MiR-204-5p Alleviates Neuropathic Pain by Targeting BRD4 in a Rat Chronic Constrictive Injury Model

PURPOSE: The pathogenesis of neuropathic pain is complex, and previous studies have found that microRNAs are important regulators of neuropathic pain and are associated with the progression of neuropathic pain. This study aims to explore the level and role of miR-204-5p in the chronic constrictive injury (CCI) model of rats. PATIENTS AND METHODS: The CCI rat model was constructed to evaluate paw withdrawal threshold (PWT), paw withdrawal latency (PWL), the expressions of miR-204-5p, and the contents of inflammatory factors in the model. Overexpression of miR-204-5p in rat spinal cord was induced by intrathecal injection of miR-204-5p mimics. PWT and PWL were used to estimate mechanical and thermal pain thresholds. IL-6 and TNF-α were determined by ELISA. Luciferase reporter gene was conducted to verify the targeting relationship between miR-204-5p and BRD4. RESULTS: miR-204-5p was abnormally down-regulated in the CCI group.
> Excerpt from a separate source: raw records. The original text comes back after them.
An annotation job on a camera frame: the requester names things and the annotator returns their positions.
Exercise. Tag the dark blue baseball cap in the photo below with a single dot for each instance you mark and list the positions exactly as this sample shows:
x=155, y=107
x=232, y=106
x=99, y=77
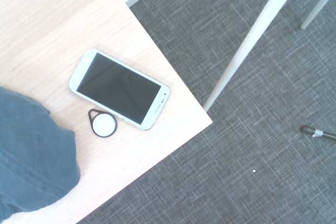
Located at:
x=31, y=150

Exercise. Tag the white smartphone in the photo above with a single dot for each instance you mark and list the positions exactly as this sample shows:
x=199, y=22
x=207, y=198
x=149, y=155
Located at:
x=118, y=87

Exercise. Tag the white round key fob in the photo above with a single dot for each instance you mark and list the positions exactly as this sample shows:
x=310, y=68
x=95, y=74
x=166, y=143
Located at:
x=104, y=125

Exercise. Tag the white wooden coat rack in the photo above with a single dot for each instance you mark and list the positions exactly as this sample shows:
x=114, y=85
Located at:
x=249, y=51

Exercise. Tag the black camera tripod stand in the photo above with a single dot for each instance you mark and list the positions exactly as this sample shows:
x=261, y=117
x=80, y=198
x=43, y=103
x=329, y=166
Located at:
x=305, y=129

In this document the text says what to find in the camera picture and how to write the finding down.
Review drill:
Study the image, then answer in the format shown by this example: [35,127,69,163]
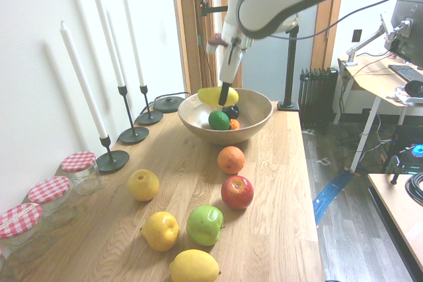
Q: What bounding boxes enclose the black clamp pole stand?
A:
[276,0,307,112]

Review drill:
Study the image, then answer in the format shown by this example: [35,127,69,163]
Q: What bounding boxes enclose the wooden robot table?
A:
[367,172,423,272]

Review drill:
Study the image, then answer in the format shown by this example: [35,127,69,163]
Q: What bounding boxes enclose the yellow lemon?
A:
[169,248,222,282]

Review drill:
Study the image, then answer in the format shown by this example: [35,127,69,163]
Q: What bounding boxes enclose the long white taper candle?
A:
[89,0,126,88]

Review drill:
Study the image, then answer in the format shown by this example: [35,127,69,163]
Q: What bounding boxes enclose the coiled black cable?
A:
[404,172,423,207]

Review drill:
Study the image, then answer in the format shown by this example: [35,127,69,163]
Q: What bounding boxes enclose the round yellow fruit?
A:
[127,169,161,202]

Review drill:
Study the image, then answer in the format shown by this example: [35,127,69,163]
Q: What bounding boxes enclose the black keyboard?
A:
[387,63,423,83]

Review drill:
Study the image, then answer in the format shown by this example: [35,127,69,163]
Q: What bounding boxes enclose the black avocado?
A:
[221,104,240,120]

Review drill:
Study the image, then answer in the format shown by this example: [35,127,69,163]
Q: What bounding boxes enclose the large wooden bowl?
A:
[177,88,274,146]

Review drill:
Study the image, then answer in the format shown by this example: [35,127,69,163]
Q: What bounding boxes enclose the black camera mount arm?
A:
[197,0,229,19]

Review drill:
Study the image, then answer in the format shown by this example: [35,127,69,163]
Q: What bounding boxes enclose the black oil radiator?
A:
[298,67,340,129]

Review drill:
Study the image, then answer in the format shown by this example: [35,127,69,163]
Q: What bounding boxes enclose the wooden desk white legs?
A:
[336,52,423,174]

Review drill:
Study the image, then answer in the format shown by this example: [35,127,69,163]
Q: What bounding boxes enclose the black candle holder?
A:
[118,85,149,145]
[136,84,164,127]
[95,135,130,174]

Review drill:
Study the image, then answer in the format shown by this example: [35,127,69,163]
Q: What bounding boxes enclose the yellow pear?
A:
[139,211,180,252]

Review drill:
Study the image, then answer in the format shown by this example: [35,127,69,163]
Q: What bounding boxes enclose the orange fruit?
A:
[217,145,246,175]

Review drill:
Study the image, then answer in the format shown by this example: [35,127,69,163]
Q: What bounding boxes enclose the thin arm cable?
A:
[269,0,423,40]

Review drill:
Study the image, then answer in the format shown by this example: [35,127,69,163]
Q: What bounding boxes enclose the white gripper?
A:
[217,20,254,107]

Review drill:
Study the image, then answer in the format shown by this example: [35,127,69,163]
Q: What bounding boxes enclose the glass jar red checked lid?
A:
[0,245,18,282]
[27,176,79,229]
[0,202,54,263]
[60,151,103,196]

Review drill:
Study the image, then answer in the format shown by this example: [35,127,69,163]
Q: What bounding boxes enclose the yellow mango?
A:
[197,86,239,108]

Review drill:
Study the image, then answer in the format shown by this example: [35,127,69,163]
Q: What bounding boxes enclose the black round lid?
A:
[153,95,185,113]

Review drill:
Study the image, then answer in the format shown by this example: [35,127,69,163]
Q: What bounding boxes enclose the black computer monitor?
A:
[385,0,423,65]

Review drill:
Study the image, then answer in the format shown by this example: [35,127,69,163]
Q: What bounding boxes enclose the dark red wrist camera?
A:
[206,32,229,55]

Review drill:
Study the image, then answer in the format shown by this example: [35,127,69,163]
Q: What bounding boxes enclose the blue floor tape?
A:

The thresholds of mechanical and thermal pain stimulation in the CCI group were lower, and the levels of inflammatory factors were higher than those in the sham group. Overexpression of miR-204-5p alleviated PWT, PWL and inflammatory factors. Besides, the luciferase reporter gene showed that BRD4 was a target gene of miR-204-5p. CONCLUSION: These results suggested that miR-204-5p may alleviate neuropathic pain and inflammation through targeted regulation of BRD4 expression.